FM : Vous avez entraîné aussi. Revenir sur un banc dans le futur, est-ce envisageable ?

SM : Dans un futur très lointain je pense. Pour l'instant, je suis très bien dans mes fonctions de directeur sportif. Après cela ne m'empêche pas de temps en temps d'aller voir les entraîneurs et de donner mon avis sur les équipes jeunes ou même l'équipe première. Il y a ma carrière et mon diplôme d'entraîneur qui me donnent un peu de crédit lorsque je parle de football. C'est sûr que je n'exclus pas de revenir sur un banc un de ces jours.
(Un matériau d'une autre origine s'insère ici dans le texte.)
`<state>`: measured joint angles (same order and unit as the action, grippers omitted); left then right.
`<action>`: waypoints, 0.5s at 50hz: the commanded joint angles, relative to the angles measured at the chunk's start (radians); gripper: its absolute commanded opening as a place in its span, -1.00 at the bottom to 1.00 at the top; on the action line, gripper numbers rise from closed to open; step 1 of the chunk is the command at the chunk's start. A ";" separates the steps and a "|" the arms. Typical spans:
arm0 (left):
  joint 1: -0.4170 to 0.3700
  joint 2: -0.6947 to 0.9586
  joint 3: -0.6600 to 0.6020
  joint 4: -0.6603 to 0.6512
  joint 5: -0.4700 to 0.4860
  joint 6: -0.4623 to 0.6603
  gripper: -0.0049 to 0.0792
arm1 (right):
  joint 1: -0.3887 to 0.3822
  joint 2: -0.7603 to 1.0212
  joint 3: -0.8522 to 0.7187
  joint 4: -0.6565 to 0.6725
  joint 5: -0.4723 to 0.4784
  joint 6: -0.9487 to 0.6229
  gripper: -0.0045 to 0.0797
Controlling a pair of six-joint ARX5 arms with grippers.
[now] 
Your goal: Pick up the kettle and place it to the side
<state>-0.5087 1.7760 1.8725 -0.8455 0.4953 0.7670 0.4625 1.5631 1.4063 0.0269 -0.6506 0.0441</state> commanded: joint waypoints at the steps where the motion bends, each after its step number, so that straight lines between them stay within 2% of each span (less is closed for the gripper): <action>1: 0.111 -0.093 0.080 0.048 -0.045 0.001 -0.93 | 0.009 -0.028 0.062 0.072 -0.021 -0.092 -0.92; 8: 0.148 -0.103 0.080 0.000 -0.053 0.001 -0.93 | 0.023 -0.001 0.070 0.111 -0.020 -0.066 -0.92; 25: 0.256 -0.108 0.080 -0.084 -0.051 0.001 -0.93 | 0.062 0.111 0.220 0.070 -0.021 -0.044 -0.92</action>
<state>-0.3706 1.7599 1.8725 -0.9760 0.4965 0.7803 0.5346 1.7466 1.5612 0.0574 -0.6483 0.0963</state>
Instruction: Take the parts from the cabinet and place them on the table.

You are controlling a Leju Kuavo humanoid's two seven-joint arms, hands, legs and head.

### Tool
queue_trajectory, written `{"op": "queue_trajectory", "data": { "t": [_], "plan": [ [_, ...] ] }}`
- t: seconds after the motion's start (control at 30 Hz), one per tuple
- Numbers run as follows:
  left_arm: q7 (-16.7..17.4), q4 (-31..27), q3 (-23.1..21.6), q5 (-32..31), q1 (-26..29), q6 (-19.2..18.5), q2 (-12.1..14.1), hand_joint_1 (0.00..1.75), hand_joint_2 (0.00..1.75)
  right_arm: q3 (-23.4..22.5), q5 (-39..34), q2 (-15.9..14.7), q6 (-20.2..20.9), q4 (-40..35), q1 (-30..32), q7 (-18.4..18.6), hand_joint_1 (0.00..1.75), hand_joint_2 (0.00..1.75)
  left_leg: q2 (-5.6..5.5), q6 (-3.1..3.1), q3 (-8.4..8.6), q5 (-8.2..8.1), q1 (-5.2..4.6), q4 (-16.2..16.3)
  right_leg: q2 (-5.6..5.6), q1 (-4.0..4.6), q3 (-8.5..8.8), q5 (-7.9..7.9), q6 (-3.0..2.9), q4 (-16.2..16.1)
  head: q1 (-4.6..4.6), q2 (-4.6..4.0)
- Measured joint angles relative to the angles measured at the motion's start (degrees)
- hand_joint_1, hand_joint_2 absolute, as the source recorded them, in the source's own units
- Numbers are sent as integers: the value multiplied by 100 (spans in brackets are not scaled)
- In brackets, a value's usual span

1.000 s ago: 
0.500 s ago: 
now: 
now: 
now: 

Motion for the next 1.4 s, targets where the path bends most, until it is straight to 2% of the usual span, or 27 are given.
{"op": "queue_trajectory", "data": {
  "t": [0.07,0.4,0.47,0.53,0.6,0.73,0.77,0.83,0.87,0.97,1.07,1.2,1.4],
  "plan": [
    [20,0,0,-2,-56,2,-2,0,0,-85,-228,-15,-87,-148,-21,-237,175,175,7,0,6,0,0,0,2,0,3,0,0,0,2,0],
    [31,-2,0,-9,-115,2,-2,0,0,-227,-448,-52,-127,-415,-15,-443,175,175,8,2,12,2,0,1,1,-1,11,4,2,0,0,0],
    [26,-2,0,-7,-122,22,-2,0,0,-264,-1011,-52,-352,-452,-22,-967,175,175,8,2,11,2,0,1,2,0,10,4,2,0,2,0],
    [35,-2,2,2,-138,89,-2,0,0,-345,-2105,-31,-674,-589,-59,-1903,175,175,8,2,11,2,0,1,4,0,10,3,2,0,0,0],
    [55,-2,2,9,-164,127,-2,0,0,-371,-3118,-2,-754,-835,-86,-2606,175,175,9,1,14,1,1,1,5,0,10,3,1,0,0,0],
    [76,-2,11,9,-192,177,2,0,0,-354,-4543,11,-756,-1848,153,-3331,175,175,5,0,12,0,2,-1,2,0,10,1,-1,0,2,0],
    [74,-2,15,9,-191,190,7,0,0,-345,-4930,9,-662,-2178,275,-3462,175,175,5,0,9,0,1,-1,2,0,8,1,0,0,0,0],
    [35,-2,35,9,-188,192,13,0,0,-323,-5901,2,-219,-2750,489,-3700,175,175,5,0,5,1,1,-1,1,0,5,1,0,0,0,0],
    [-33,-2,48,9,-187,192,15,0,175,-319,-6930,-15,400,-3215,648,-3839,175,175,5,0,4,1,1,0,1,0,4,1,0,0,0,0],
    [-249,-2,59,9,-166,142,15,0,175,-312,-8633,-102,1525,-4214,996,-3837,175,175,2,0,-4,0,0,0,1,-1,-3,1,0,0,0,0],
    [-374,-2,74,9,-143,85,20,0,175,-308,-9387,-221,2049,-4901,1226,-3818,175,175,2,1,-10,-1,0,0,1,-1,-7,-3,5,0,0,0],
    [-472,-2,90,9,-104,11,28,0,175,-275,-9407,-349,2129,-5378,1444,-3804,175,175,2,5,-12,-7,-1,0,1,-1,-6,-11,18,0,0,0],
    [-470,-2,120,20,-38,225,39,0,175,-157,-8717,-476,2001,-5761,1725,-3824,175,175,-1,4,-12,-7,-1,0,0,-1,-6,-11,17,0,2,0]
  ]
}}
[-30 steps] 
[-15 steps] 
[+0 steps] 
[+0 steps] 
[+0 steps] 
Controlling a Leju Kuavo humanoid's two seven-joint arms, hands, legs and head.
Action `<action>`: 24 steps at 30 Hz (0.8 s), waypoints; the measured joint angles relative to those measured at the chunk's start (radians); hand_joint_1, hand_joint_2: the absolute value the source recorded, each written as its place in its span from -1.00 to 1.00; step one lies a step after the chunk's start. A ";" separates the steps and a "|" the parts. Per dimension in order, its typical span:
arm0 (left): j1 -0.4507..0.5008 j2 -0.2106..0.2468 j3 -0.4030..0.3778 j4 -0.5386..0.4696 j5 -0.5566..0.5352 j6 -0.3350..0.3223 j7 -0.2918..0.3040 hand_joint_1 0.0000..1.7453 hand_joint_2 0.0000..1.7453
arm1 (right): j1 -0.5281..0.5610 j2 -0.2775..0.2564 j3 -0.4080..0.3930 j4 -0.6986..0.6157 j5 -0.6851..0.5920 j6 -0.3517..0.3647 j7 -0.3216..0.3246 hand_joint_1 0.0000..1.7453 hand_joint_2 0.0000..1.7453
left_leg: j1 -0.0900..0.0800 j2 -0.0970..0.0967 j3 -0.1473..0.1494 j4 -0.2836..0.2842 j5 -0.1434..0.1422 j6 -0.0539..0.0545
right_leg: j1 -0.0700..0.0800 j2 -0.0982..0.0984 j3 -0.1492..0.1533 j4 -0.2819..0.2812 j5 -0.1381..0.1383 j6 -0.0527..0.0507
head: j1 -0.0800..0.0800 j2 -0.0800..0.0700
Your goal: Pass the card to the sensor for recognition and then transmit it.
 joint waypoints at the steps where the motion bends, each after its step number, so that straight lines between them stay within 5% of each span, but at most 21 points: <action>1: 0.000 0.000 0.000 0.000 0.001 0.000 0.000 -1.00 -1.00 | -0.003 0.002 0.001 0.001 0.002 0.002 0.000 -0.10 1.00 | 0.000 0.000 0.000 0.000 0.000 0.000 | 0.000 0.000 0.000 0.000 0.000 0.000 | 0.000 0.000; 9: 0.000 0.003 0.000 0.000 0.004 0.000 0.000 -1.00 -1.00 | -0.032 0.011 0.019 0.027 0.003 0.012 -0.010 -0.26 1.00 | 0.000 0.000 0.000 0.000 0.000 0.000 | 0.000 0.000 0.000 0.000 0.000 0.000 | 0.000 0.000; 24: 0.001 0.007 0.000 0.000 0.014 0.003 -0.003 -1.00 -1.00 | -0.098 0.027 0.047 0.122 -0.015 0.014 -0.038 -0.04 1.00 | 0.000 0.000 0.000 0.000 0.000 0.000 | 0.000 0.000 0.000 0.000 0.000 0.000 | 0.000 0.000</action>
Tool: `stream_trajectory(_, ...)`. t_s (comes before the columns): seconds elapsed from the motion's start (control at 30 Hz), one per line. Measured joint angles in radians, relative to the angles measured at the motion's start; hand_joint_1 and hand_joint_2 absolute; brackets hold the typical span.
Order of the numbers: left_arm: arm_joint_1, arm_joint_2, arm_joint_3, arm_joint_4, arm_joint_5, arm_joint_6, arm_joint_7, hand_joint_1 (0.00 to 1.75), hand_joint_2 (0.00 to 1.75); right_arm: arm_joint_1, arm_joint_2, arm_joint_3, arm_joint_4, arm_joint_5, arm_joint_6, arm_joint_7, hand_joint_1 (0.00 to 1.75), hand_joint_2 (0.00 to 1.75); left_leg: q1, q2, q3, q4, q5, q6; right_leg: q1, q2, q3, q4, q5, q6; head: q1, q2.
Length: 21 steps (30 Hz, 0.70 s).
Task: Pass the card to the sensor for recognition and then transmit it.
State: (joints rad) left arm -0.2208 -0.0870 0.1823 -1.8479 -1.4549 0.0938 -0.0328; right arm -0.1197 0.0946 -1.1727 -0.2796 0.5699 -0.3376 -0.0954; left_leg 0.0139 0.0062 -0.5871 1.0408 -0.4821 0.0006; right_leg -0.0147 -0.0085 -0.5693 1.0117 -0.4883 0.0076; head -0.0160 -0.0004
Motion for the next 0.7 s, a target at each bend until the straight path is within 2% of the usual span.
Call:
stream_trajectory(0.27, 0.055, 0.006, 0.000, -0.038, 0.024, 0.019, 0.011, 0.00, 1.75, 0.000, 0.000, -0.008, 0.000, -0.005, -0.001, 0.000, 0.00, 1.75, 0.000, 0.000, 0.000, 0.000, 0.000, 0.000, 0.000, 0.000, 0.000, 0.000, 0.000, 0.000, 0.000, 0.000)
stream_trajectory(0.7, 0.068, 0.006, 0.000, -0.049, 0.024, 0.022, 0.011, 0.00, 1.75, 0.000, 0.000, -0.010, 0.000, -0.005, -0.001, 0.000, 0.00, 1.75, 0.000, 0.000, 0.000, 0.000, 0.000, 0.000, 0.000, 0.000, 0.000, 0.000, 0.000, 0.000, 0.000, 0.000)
Maintenant, je suis très bien là. C'est une autre facette du football. On est un peu plus dans les bureaux que sur le terrain. Pour l'instant, ça me plait.

FM : Avant de prendre votre retraite sportive, vous avez joué en amateur. Un phénomène de plus en plus en vogue puisque Giuly ou encore Govou évoluent à Chasselay par exemple cette saison. Comment expliquez-vous cela ?

SM : Déjà, il est difficile d'arrêter. Des fois, malgré l'âge, on a encore un bon niveau. Mais pas assez pour jouer encore en pro. Du coup, on retourne au niveau amateur et on se retourne vers les premiers clubs que l'on a connu s'ils sont à des niveaux corrects. Cela a été le cas pour moi. Cela l'a été aussi pour Ludovic Giuly ou Sidney Govou aussi. Ils sont en CFA à Chasselay. Ils peuvent encore jouer et rendre service au club amateur. Je sais que Giuly a démarré là-bas. C'est une façon de boucler la boucle et rendre service au club qui l'a formé. Moi, c'était un petit peu le même cas. Donc c'est pour ça qu'il y a de plus en plus de joueurs qui arrêtent sans vraiment arrêter. Ça permet aussi pour certains de passer les diplômes d'entraîneur. C'est une sorte de reconversion en continuant de jouer, même si c'est au niveau amateur.